個性豊かな西さんの作品群でも特に注目したい今作は、芸人初の芥川賞作家となったピース・又吉さんがバラエティ番組で紹介したことでも話題を呼びました。

主人公の喜久子は、かわいくて聡明な小学5年生。そして同名の母、菊子はずんぐりむっくりな体型を揶揄され「肉子ちゃん」と呼ばれてもからりとした性格で受け止めます。

 

港町での二人の生活を軸に、描き出されるのは情けなくもひたむきに生きる母の強さそのもの。読みやすく誰でも楽しめる文体で、暖かい余韻を味わるでしょう。

 

家族は「優しい」だけじゃない!家族問題のつらさ、痛みに迫った2作

男性

金原ひとみ『マザーズ』

金原ひとみさんと言えば、2004年に芥川賞を受賞した『蛇にピアス』の印象が強いのではないでしょうか。

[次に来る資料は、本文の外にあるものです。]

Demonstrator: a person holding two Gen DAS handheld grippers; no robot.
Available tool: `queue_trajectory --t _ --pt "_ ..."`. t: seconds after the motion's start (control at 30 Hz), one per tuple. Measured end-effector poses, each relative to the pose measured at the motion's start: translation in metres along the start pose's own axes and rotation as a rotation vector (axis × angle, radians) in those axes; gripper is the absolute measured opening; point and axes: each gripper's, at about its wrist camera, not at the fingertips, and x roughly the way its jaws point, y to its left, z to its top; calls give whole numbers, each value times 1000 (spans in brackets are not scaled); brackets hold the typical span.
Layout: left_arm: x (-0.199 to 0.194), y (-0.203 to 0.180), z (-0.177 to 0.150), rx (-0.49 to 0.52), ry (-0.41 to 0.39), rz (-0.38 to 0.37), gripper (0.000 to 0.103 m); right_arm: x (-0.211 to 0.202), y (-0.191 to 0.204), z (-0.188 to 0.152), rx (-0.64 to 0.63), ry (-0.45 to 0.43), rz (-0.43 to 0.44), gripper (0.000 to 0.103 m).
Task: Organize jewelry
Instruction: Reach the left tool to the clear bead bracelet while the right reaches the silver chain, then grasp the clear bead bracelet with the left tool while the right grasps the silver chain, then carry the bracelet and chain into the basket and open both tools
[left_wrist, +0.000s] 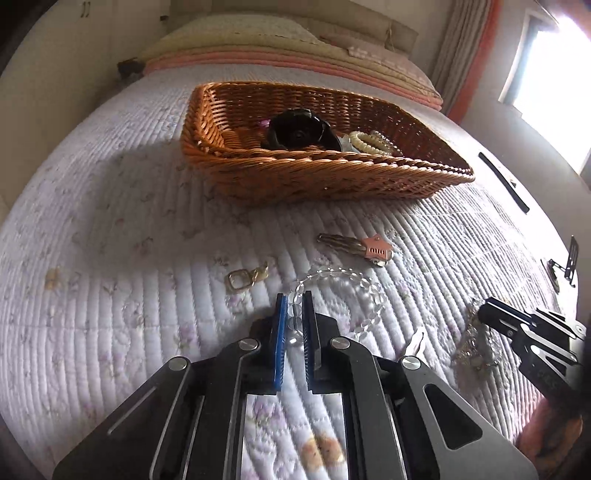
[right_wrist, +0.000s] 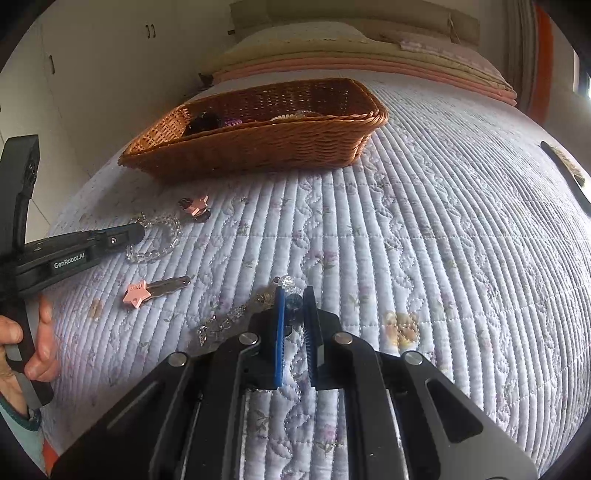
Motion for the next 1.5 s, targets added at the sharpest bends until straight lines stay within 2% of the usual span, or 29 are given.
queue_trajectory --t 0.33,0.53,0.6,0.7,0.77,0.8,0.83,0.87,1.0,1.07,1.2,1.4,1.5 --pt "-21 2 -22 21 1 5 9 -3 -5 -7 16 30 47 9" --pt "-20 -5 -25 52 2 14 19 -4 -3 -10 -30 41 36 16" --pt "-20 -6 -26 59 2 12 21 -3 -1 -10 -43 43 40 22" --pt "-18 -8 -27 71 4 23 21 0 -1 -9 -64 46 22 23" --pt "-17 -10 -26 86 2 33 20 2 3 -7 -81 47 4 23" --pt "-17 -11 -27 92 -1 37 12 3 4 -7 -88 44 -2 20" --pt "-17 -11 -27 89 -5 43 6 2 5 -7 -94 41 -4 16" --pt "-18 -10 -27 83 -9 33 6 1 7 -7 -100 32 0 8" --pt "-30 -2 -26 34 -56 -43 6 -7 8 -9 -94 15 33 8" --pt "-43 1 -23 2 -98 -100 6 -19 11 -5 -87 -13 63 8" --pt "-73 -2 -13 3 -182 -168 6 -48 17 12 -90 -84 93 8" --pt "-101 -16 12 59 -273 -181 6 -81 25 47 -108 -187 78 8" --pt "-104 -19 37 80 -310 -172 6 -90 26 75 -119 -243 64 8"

芥川賞最年少受賞者である綿谷りささんとのW受賞とあって、大きな話題となりました。

受賞から数年、結婚・妊娠・出産を経験した金原さんは執筆の内容にも環境・心情の変化が見られるようになり、デビュー当時の荒々しく過激な内容から一変、家族というテーマを扱うようになりました。

 

『マザーズ』は境遇の違う三人の女性を主人公としたオムニバスストーリー。

一見、生活も環境も性格も全く異なるように思える三人ですが、母親という立場を中心にそれぞれがリアルな心情を曝け出します。

 

中には、精神的な余裕を持てず子どもに厳しい当たり方をしてしまい、罪悪感を抱きながらどうしても止められない…という過激な悩みを抱えるキャラクターも。Bunkamuraドゥマゴ賞を受賞した今作は、子どもを持った経験のあるすべての人に読んでもらいたい一冊です。

 

花村萬月『いまのはなんだ?地獄かな』

福祉施設で幼少期を過ごす、薬物中毒やアルコール中毒を経験するなど破天荒なエピソードを多く持つ作家・花村萬月さん。

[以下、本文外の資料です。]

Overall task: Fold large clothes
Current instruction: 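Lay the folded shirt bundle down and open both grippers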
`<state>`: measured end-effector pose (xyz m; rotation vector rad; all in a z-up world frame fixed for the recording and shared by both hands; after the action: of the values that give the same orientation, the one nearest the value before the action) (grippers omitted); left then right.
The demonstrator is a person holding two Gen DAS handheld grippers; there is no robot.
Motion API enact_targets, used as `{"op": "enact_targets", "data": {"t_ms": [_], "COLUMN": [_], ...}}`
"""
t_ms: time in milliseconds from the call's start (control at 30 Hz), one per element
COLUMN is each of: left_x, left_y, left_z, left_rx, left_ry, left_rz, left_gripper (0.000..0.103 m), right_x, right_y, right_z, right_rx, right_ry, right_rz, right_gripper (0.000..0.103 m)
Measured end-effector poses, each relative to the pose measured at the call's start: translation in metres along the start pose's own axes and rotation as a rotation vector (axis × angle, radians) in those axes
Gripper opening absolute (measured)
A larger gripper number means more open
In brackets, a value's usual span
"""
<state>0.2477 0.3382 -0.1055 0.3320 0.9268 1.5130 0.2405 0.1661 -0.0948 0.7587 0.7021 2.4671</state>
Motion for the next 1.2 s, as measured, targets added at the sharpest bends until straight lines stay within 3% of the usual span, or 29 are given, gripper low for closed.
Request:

これまで発表した作品も同様に荒削りな問題作が多く、芥川賞作家という名声を得ながら同時にアバンギャルドな人でもあります。

 

今作は自伝風小説であり、主人公は「家族」という心温まる響きとは縁遠い、ろくでもない小説家。

花村さんの持ち味である過激さは残したまま、結婚し子どもを持ったことで徐々に変化する男性を描きます。

子育てを経験した人なら、思わずリアルに感じてしまう描写は必見。

 

いつかやってくる「死」にまつわる、絶対外さない名作

手を繋ぐ男女の影

重松清『その日のまえに』

重松清さんは、思春期の子どもやその家族のリアルな姿を描き出し、大人はもちろんデリケートな時期の渦中にいる中高生にも支持される作家です。

『その日のまえに』は、読み手の死生観に訴えかけるような7作品を収めた連作短編集。主人公となるのはそれぞれ、子ども、大人、奥さん、旦那など異なる立場にいる人たちで、誰もが来るべき「その日」を前に、自分自身や他人との関係について静かに思いを巡らせます。

 

近しい人の「その日」は、抗っても必ず訪れてしまうもの。それらをどのように受け止め、またどのように噛み砕いていくべきか――読みやすくストレートな文体ながらも、涙と放心するような読後感を連れてくる名作です。

 

「家族」がテーマだからこそ、深く考えられる&自分自身を見つめられる

家

「家族」をテーマにした小説作品には、恋愛小説や青春小説とはまた違った魅力がつまっています。

ページをめくるごとに幼いころの記憶を思い返したり、現在の自分自身について深く考えるきっかけになったりと新たな発見が見つかるかも。

 

日々の生活に疲れストレス解消法を求めている人には、家族小説を読んで涙を流す静かな時間をオススメします。

個性豊かな作品に泣いたり笑ったりしたあとは、きっと前向きな気持ちを思い出すはず!